Work required: There is a line containing "Practice step: locate the white gripper" in the entries below. Repeat that line and every line after it exactly, and nothing more.

───── Data extract

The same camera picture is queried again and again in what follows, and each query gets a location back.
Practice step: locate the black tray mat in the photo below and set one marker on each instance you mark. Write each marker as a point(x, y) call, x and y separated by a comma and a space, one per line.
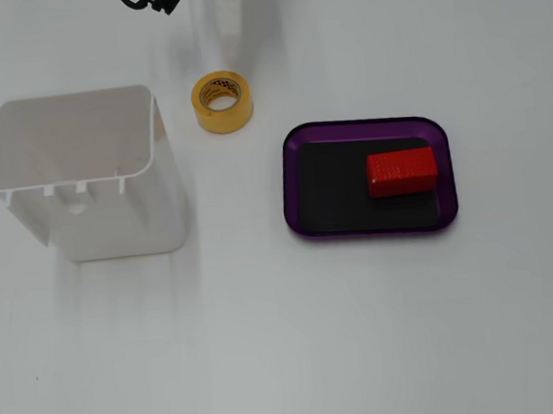
point(333, 192)

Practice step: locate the red rectangular block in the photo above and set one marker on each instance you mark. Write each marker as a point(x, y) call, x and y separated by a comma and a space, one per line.
point(402, 174)

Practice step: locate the purple metal tray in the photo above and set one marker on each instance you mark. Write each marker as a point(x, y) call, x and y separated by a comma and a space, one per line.
point(362, 129)

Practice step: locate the yellow tape roll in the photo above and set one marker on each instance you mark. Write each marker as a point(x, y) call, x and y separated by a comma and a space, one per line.
point(244, 109)

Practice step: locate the black knob part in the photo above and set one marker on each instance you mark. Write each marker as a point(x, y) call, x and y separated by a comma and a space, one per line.
point(166, 2)

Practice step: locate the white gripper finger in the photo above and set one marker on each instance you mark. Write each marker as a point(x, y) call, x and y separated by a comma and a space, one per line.
point(208, 24)
point(232, 22)

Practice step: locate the white plastic bin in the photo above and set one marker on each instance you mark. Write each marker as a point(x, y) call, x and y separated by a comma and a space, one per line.
point(112, 216)

──────────

Solution for this task:
Practice step: locate the white gripper finger in the photo above and set one marker on each instance you mark. Write each marker as a point(x, y) call, x and y separated by a comma and a space, one per line.
point(208, 24)
point(232, 22)

Practice step: locate the white plastic bin in the photo above and set one marker on each instance you mark. Write each marker as a point(x, y) call, x and y separated by a comma and a space, one per line.
point(112, 216)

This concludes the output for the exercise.